> [WHAT YOU SHOULD DO]
Transcribe the data exactly, omitting whatever pictures it holds.

Segment Open

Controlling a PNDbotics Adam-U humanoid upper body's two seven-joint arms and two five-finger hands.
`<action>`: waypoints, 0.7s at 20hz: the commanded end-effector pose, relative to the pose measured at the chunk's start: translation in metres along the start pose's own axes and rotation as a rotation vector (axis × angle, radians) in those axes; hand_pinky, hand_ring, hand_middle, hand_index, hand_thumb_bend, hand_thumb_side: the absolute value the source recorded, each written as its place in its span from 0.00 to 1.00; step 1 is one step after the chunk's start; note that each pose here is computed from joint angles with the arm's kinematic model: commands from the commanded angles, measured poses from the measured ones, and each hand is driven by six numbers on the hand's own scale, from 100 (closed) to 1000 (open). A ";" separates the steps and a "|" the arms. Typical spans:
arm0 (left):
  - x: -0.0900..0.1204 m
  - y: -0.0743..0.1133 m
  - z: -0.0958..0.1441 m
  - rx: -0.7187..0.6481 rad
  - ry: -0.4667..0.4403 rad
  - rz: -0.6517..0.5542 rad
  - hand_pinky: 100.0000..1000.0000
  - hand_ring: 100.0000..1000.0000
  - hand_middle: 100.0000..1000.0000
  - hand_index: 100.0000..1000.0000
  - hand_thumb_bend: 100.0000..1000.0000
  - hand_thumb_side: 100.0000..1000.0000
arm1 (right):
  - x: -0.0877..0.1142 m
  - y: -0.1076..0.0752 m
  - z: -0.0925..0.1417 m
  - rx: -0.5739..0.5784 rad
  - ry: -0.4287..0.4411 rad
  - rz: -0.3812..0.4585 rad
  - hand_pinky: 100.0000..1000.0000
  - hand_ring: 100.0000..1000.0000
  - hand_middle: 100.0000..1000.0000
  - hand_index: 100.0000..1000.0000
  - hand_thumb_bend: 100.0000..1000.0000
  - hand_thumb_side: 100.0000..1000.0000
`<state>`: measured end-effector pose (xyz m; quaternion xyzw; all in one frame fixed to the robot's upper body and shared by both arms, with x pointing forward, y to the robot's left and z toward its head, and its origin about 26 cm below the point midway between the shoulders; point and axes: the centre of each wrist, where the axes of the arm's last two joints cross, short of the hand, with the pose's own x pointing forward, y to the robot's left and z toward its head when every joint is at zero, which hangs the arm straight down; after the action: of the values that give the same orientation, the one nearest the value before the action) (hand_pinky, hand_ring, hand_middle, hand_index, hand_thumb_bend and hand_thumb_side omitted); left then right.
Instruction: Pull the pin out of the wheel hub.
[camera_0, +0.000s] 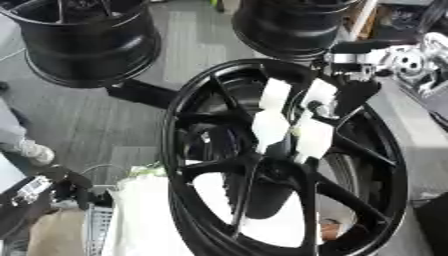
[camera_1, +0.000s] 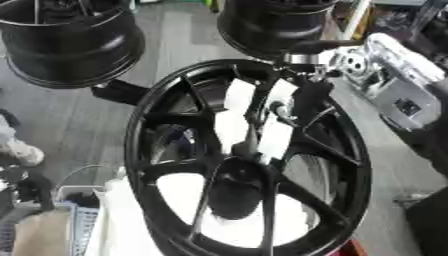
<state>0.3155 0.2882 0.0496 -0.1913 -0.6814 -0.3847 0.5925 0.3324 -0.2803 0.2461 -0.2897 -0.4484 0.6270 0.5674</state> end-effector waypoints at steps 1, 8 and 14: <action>0.009 0.006 0.002 0.002 -0.003 -0.032 0.51 0.41 0.42 0.62 0.00 1.00 | -0.003 -0.016 0.012 -0.001 0.058 -0.021 0.43 0.28 0.41 0.51 0.00 0.00; 0.009 0.007 0.004 0.005 0.003 -0.031 0.51 0.41 0.42 0.62 0.00 1.00 | -0.006 -0.028 0.021 -0.042 0.080 -0.015 0.43 0.28 0.40 0.51 0.00 0.00; 0.008 0.007 0.007 0.009 0.016 -0.028 0.51 0.41 0.42 0.63 0.00 1.00 | -0.015 -0.038 0.036 -0.082 0.124 -0.023 0.43 0.28 0.40 0.52 0.00 0.00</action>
<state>0.3138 0.2906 0.0483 -0.1898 -0.6763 -0.3833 0.5998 0.3263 -0.2978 0.2749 -0.3359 -0.4604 0.5982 0.5633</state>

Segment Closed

> [SOLUTION]
Controlling a PNDbotics Adam-U humanoid upper body's two seven-joint arms and two five-finger hands.
`<action>`: waypoints, 0.7s at 20hz: the commanded end-effector pose, relative to the pose measured at the chunk's start: translation in metres along the start pose's own axes and rotation as a rotation vector (axis × angle, radians) in those axes; hand_pinky, hand_ring, hand_middle, hand_index, hand_thumb_bend, hand_thumb_side: the absolute value the source recorded, each written as its place in its span from 0.00 to 1.00; step 1 is one step after the chunk's start; note that each pose here is computed from joint angles with the arm's kinematic model: commands from the commanded angles, measured poses from the measured ones, and each hand is driven by six numbers on the hand's own scale, from 100 (closed) to 1000 (open). A ";" separates the steps and a "|" the arms. Typical spans:
arm0 (left):
  - x: -0.0900..0.1204 m
  - y: -0.0743..0.1133 m
  - z: -0.0958..0.1441 m
  - rx: -0.7187..0.6481 rad
  - ry: -0.4667..0.4403 rad
  - rz: -0.6517..0.5542 rad
  - hand_pinky: 100.0000..1000.0000
  - hand_ring: 100.0000..1000.0000
  - hand_middle: 100.0000..1000.0000
  - hand_index: 100.0000..1000.0000
  - hand_thumb_bend: 100.0000..1000.0000
  - hand_thumb_side: 100.0000..1000.0000
arm1 (right):
  - x: -0.0877..0.1142 m
  - y: -0.1076..0.0752 m
  - z: -0.0925..0.1417 m
  - rx: -0.5739..0.5784 rad
  - ry: -0.4287..0.4411 rad
  - rz: -0.3812..0.4585 rad
  - hand_pinky: 100.0000..1000.0000
  - hand_ring: 100.0000..1000.0000
  - hand_middle: 100.0000..1000.0000
  - hand_index: 100.0000..1000.0000
  - hand_thumb_bend: 100.0000..1000.0000
  - hand_thumb_side: 100.0000..1000.0000
`<state>`: measured end-effector pose (xyz m; quaternion xyzw; all in one frame fixed to the robot's upper body and shared by both arms, with x pointing forward, y to the robot's left and z toward its head, and its origin about 26 cm below the point midway between the shoulders; point and axes: the centre of each wrist, where the axes of the arm's last two joints cross, short of the hand, with the pose's own x pointing forward, y to the robot's left and z toward its head when every joint is at zero, which hangs the arm straight down; after the action: of the values that give the same orientation, the one nearest the value before the action) (hand_pinky, hand_ring, hand_middle, hand_index, hand_thumb_bend and hand_thumb_side omitted); left then right.
Instruction: Pull the pin out of the wheel hub.
[camera_0, +0.000s] 
[camera_1, +0.000s] 
<state>0.3155 0.2882 0.0496 -0.1913 -0.6814 -0.3847 0.5925 0.3324 -0.2803 0.2461 -0.2897 -0.4484 0.6270 0.5674</state> end-effector waypoints at steps 1, 8 and 14: <action>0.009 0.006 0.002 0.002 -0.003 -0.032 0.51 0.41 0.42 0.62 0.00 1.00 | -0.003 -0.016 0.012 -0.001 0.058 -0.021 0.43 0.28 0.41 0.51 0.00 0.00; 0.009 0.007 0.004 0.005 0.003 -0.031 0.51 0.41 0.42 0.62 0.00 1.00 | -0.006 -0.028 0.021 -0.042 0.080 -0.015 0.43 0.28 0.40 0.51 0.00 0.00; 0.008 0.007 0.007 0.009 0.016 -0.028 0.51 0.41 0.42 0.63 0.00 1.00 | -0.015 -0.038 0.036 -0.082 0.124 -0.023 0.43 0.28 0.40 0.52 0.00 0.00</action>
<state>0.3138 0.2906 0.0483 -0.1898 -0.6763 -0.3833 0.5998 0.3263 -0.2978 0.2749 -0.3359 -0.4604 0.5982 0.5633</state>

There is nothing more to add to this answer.